Tout a commencé en septembre de l’année dernière, lorsque la principale bouée de sauvetage énergétique des perspectives économiques chancelantes de l’Europe a été la cible d’une série d’explosions que tout le monde attribuait à (vous l’avez deviné) à la Russie.

À peu près à la même période, le gouvernement polonais (nationaliste) de Mateusz Morawiecki décida par l’intermédiaire de son ministère des Affaires étrangères d’envoyer au gouvernement allemand une note diplomatique concernant une nouvelle demande de compensations pour l’occupation du pays par les Nazis durant la Seconde Guerre mondiale. (2)

La note comportait essentiellement trois parties distinctes : (3)

1. La Pologne exige qu’elle reçoive la somme de 1,3 billion d’euros en compensation de la perte estimée de salaires productifs occasionnée par les disparitions de ses citoyens à la suite de l’occupation et du pillage du pays par l’Allemagne nazie.

2. La Pologne demande à l’Allemagne de rapatrier des objets culturels

3. La Pologne exige que les Polonais de souche vivant en Allemagne obtiennent le statut de « minorité nationale »

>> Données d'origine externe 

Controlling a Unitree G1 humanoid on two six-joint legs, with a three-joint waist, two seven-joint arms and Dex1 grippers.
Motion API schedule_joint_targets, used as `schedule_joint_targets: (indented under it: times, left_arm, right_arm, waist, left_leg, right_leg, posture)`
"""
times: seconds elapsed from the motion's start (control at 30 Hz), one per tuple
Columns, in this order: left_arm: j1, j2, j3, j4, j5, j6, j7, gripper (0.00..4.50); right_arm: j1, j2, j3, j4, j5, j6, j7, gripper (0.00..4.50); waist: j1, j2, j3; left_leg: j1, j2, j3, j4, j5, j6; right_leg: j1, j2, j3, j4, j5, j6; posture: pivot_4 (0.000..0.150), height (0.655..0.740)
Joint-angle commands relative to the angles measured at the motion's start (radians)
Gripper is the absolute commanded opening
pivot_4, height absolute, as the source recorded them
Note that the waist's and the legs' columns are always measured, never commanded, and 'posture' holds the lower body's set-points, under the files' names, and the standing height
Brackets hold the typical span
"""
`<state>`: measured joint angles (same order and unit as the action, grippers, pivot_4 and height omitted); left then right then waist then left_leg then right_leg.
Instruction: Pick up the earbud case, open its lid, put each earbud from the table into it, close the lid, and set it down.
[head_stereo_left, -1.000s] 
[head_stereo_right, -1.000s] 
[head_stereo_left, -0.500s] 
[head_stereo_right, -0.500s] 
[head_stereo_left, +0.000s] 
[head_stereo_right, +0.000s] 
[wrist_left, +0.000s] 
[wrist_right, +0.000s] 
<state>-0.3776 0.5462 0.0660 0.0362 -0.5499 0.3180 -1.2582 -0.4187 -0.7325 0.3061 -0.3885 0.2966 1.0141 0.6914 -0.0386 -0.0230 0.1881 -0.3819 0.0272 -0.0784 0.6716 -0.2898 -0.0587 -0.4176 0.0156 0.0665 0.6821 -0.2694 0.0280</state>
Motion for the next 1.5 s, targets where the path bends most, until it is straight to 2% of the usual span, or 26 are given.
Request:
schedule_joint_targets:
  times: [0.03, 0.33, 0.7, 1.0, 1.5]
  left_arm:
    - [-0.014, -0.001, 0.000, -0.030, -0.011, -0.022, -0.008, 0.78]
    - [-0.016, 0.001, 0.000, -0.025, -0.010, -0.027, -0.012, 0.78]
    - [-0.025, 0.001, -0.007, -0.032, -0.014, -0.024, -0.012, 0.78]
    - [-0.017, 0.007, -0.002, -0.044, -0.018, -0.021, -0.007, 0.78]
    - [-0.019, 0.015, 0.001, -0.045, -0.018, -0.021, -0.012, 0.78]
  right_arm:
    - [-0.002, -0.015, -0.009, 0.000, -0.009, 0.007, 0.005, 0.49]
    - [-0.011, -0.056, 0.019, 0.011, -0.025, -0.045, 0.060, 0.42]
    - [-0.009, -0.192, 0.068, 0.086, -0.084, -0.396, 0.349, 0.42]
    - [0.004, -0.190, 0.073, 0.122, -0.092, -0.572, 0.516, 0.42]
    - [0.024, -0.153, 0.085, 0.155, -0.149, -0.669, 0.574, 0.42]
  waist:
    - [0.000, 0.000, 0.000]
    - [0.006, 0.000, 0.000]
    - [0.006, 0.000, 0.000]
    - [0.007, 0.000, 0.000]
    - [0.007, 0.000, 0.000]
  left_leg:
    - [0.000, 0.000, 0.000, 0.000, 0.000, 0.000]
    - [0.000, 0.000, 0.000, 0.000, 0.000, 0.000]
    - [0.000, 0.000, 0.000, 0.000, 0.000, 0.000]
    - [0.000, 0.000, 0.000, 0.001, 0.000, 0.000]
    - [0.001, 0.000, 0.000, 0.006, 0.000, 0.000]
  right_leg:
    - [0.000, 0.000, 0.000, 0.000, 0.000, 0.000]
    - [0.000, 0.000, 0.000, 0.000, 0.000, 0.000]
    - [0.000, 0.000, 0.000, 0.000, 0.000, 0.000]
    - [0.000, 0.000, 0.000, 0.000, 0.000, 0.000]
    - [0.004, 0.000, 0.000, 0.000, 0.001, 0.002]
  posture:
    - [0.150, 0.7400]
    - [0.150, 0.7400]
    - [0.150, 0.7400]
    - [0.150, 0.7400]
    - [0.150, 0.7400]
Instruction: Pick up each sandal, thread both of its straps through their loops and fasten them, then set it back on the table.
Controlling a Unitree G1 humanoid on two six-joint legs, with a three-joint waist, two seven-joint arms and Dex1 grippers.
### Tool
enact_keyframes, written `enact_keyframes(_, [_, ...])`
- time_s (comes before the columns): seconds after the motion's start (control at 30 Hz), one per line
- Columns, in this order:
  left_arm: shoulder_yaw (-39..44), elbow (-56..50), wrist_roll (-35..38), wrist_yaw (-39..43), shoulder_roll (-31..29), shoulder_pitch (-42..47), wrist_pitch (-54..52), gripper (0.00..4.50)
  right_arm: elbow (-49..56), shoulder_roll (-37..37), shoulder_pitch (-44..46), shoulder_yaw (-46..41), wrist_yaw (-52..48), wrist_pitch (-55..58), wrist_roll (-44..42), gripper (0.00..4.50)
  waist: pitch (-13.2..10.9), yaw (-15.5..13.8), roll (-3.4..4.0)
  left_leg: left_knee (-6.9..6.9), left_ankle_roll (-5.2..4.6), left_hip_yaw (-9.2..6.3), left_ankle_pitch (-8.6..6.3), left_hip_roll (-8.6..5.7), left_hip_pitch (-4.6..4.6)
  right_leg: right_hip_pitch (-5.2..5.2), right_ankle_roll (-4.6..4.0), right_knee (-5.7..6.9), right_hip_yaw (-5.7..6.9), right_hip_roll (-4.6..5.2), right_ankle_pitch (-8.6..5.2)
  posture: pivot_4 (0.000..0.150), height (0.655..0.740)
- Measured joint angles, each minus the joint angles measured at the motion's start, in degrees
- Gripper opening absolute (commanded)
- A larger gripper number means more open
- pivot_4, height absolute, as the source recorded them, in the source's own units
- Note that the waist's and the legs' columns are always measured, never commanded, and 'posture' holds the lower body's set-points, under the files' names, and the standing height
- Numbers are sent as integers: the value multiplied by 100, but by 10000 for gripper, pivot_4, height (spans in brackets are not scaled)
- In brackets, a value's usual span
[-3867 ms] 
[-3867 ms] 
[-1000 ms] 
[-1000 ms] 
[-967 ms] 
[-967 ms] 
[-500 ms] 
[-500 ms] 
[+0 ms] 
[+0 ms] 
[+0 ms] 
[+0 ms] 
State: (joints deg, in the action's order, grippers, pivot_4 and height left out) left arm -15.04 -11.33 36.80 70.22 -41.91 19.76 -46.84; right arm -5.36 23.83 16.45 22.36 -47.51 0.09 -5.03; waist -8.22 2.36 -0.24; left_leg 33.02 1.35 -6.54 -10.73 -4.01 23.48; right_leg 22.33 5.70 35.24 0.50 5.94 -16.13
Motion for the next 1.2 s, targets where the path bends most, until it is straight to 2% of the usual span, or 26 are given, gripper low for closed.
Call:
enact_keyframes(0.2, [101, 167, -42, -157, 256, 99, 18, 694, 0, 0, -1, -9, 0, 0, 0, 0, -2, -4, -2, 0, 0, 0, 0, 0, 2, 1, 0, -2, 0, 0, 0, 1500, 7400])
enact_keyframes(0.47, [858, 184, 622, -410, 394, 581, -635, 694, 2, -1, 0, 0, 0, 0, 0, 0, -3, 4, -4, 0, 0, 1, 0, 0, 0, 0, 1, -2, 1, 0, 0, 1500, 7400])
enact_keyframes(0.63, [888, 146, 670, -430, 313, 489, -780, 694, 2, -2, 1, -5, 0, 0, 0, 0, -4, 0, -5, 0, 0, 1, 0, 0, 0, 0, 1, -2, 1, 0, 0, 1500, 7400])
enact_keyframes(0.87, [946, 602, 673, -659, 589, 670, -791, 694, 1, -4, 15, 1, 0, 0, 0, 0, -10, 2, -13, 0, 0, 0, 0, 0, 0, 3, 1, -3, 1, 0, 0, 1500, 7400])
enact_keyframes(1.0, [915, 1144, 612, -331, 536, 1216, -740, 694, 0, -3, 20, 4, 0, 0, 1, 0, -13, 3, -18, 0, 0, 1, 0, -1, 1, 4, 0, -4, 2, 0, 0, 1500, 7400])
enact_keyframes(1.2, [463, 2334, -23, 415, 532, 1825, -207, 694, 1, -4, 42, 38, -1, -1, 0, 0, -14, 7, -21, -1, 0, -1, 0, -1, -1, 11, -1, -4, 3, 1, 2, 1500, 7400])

La note fût remise aux autorités de BERLIN le 3 octobre 2022 ; quelques jours à peine après l’explosion de l’oléoduc Norstream 2 le 26 septembre.

Il est difficile de ne pas voir une corrélation entre les deux événements et cela d’autant plus que VARSOVIE n’aurait pas pu choisir pire moment suite à la réduction en cendres du projet récemment achevé de l’Allemagne et de la RUSSIE et sonnant ainsi essentiellement le glas de l’indépendance énergétique (et donc économique) de l’Europe.

Comme pour illustrer les conséquences désastreuses de ce qui est de plus en plus présenté comme un acte de terrorisme international commis à l’encontre de ses propres infrastructures (GAZPROM est techniquement propriétaire du gazoduc), la Fédération de Russie a convoqué une réunion d’urgence du Conseil de sécurité de l’ONU afin de traiter de cette question.

Il aura necessité quant à l’Allemagne pas moins de trois mois pour délivrer une fin de non-recevoir à la Pologne dans une note officielle délivrée le 3 janvier 2023.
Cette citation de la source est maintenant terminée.